Juridiction : Tribunal administratif de Versailles (juge des référés).
Solution retenue : Le juge refuse de liquider l'astreinte, considérant que l'injonction de délivrer un document provisoire a été exécutée dans le délai imparti (récépissé remis le 28 janvier 2026).
Textes appliqués : Articles L. 911-6 et L. 911-7 du code de justice administrative relatifs au régime juridique des astreintes.
Texte intégral
Vu la procédure suivante :
Par une ordonnance n°2511320 du 7 octobre 2025, le juge des référés du tribunal administratif de Versailles a suspendu l’exécution de la décision implicite née du silence gardé par le préfet de l'Essonne sur la demande de renouvellement de titre de séjour de Mme B... A... et enjoint à ce préfet de procéder au réexamen de sa demande dans un délai de deux mois à compter de la notification de la présente ordonnance et de lui délivrer, dans cette attente, une autorisation provisoire de séjour l’autorisant à travailler, dans un délai de quinze jours.
Par une ordonnance n°2600595 du 26 janvier 2026 le juge des référés a modifié l’article 2 de cette ordonnance en enjoignant au préfet de l'Essonne de procéder au réexamen de la demande de titre de séjour de Mme A... et de statuer expressément sur son droit au séjour dans un délai d’un mois à compter de la réception de l’avis du collège des médecins de l’Office français de l’immigration et de l’intégration et en lui enjoignant de délivrer à Mme A... tout document provisoire permettant de justifier de la régularité de son séjour et l’autorisant à travailler durant le temps nécessaire au réexamen effectif de sa demande, dans un délai de trois jours ouvrés à compter de la notification de l’ordonnance n°2600595 du 26 janvier 2026, sous astreinte de 150 euros par jour de retard.
Mme B... A... a produit un courrier d’observation sur l’exécution de ces décisions le 11 février 2026.
Vu les autres pièces du dossier ;
Vu le code de justice administrative.
La présidente du tribunal a désigné M. Maitre pour statuer sur les demandes de référé.
Considérant ce qui suit :
Aux termes de l’article L. 911-6 du code de justice administrative : « L'astreinte est provisoire ou définitive.
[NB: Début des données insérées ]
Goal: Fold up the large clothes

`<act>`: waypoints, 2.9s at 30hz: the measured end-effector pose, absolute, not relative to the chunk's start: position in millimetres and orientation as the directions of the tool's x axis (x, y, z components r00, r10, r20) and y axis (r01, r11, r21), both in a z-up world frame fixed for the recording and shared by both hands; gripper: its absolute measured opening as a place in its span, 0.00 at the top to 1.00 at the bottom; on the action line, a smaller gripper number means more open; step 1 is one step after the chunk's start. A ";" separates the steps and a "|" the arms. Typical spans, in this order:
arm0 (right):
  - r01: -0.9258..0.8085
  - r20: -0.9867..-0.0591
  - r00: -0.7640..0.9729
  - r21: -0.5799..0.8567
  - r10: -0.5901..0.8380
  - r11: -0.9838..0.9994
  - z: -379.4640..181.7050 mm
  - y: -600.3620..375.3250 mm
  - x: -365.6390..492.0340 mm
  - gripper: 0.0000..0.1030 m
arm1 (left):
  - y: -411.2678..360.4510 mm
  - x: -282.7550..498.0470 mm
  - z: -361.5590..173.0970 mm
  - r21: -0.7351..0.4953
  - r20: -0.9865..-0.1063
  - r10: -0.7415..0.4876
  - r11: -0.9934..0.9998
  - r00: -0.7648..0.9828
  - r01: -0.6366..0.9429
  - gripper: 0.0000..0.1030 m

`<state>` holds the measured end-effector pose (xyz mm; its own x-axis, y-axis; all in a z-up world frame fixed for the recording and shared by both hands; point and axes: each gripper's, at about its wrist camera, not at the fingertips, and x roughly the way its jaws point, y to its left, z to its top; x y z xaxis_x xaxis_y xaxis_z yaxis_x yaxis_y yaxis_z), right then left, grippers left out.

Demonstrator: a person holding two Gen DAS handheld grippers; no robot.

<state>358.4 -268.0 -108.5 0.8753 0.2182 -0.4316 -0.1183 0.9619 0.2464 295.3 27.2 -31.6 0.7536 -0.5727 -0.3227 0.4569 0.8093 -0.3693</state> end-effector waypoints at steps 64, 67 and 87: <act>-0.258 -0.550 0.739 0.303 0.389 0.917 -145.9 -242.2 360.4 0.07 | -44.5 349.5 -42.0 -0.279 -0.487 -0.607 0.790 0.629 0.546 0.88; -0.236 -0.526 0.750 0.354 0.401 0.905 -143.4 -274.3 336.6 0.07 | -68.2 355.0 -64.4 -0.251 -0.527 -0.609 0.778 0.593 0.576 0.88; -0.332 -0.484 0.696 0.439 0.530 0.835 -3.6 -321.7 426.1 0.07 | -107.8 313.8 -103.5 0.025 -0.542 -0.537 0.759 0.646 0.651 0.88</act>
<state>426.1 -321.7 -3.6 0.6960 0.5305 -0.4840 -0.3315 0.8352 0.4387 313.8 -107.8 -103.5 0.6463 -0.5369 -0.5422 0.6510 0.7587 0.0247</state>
Elle doit être considérée comme provisoire à moins que la juridiction n'ait précisé son caractère définitif. Elle est indépendante des dommages et intérêts. » Aux termes de l’article L. 911-7 du même code : « En cas d'inexécution totale ou partielle ou d'exécution tardive, la juridiction procède à la liquidation de l'astreinte qu'elle avait prononcée. Sauf s'il est établi que l'inexécution de la décision provient d'un cas fortuit ou de force majeure, la juridiction ne peut modifier le taux de l'astreinte définitive lors de sa liquidation. Elle peut modérer ou supprimer l'astreinte provisoire, même en cas d'inexécution constatée. »
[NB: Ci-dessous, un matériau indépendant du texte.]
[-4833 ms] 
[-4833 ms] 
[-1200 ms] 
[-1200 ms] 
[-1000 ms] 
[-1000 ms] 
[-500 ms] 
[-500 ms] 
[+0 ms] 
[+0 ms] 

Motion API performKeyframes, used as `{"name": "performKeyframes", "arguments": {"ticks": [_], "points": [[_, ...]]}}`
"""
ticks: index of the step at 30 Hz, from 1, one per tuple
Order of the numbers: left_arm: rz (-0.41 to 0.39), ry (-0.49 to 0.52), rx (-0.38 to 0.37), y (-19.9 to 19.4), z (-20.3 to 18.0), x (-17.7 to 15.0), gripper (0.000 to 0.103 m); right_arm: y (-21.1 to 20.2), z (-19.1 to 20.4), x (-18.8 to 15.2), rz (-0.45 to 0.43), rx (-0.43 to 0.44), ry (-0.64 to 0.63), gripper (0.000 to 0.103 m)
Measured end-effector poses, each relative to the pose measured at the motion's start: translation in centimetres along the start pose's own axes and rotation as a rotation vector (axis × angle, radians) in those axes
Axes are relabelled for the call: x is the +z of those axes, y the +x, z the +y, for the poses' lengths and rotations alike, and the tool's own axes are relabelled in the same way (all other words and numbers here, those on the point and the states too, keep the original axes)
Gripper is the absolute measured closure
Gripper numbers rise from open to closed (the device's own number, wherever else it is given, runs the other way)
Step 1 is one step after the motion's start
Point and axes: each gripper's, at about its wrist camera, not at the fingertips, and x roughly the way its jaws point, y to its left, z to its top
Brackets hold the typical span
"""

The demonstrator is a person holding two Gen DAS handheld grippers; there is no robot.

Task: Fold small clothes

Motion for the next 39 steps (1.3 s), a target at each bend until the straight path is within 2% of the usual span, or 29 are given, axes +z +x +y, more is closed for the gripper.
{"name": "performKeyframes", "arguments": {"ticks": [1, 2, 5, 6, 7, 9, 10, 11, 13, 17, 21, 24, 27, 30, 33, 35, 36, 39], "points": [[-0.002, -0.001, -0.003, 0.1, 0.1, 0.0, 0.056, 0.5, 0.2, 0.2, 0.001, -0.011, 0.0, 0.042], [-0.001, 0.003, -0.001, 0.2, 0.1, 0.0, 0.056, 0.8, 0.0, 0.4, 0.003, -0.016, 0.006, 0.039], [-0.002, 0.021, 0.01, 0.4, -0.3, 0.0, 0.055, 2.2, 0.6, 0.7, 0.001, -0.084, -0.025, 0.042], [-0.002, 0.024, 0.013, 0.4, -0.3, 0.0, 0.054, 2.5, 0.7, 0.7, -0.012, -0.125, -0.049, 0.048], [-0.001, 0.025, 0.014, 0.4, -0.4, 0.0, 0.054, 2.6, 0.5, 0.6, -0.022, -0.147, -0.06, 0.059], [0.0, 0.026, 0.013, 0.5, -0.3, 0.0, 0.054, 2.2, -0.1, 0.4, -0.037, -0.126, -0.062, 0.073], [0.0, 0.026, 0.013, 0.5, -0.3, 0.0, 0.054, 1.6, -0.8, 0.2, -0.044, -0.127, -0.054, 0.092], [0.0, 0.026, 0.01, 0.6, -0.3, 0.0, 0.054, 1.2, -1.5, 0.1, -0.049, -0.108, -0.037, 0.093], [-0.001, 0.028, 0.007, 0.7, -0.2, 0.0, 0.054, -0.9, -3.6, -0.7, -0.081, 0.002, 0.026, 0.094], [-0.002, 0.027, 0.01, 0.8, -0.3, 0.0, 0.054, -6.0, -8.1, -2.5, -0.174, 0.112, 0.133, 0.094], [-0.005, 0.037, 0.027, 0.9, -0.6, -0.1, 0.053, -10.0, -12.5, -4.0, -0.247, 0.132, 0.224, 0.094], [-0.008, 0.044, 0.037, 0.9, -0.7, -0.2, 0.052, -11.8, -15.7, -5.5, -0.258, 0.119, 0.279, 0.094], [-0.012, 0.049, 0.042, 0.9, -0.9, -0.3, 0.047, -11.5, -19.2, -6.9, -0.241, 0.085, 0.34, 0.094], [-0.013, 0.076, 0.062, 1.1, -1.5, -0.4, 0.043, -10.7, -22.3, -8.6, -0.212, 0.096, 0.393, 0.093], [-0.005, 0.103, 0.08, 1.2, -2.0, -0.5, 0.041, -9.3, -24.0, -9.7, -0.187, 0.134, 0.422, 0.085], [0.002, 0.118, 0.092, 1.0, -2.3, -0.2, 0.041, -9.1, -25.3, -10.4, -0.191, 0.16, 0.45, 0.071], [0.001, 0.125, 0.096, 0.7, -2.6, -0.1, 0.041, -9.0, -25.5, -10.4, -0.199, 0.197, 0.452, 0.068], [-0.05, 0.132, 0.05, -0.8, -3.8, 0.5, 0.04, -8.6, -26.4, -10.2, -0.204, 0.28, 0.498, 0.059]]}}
Il résulte de l’instruction que la requérante a été reçue en préfecture le 28 janvier 2026 et s’est vu remettre un récépissé valable jusqu’au 27 avril 2026. Par suite, l’injonction sous astreinte prononcée par l’ordonnance n°2600595 du 26 janvier 2026 a ainsi été exécutée dans le délai imparti. Par suite, il n’y a pas lieu de procéder à la liquidation de cette astreinte.
O R D O N N E :
Article 1er : Il n’y a pas lieu de liquider l’astreinte prononcée par l’ordonnance n°2600595 du 26 janvier 2026.
Article 2 : La présente ordonnance sera notifiée à Mme B... A... et au ministre de l’intérieur.
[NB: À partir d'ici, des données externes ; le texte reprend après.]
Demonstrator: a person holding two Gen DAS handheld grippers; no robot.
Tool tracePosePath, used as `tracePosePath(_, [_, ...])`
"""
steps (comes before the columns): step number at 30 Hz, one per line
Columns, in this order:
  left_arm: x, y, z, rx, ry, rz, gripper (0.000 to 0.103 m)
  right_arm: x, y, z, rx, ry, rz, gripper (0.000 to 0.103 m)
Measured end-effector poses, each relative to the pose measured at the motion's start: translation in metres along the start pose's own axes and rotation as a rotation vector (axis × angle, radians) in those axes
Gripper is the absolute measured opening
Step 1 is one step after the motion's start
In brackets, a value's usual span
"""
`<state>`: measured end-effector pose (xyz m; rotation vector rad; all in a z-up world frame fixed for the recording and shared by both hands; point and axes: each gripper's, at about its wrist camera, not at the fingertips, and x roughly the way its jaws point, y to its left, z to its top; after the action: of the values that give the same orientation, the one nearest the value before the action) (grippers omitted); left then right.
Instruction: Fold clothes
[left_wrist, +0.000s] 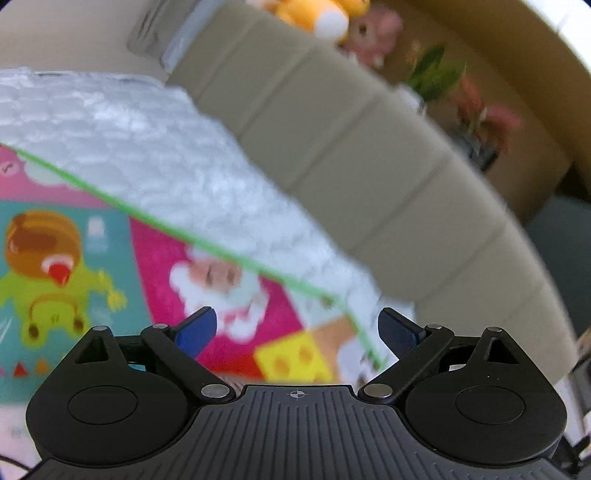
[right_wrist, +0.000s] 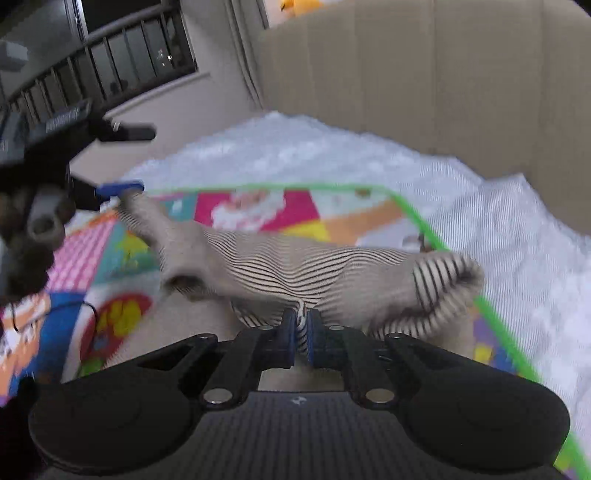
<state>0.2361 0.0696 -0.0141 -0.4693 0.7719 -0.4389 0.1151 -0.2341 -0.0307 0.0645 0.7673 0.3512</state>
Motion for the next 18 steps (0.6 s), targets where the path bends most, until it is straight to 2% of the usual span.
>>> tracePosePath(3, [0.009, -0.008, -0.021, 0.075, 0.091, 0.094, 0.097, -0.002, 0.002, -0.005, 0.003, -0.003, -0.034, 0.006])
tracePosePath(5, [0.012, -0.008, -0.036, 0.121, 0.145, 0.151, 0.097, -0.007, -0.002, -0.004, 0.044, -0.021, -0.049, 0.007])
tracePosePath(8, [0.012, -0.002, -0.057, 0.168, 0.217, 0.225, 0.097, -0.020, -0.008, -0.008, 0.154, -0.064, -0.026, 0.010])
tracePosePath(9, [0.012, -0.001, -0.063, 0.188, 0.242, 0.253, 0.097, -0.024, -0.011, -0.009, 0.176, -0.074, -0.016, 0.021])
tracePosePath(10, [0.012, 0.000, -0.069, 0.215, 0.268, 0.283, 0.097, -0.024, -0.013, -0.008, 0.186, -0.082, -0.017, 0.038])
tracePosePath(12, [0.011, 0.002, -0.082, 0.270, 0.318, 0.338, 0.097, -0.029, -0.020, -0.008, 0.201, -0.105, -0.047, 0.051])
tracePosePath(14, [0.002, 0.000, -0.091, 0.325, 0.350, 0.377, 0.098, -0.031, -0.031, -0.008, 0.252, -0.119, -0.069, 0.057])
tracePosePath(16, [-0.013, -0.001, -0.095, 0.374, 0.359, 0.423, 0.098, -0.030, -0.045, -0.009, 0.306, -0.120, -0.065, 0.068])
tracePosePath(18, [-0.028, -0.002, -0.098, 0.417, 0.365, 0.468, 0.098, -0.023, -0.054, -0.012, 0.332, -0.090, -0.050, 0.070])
Copie en sera adressée au préfet de l'Essonne.
Fait à Versailles, le 20 mars 2026
Le juge des référés,
B. Maitre
La République mande et ordonne au ministre de l’intérieur en ce qui le concerne ou à tous commissaires de justice à ce requis en ce qui concerne les voies de droit commun, contre les parties privées, de pourvoir à l'exécution de la présente décision.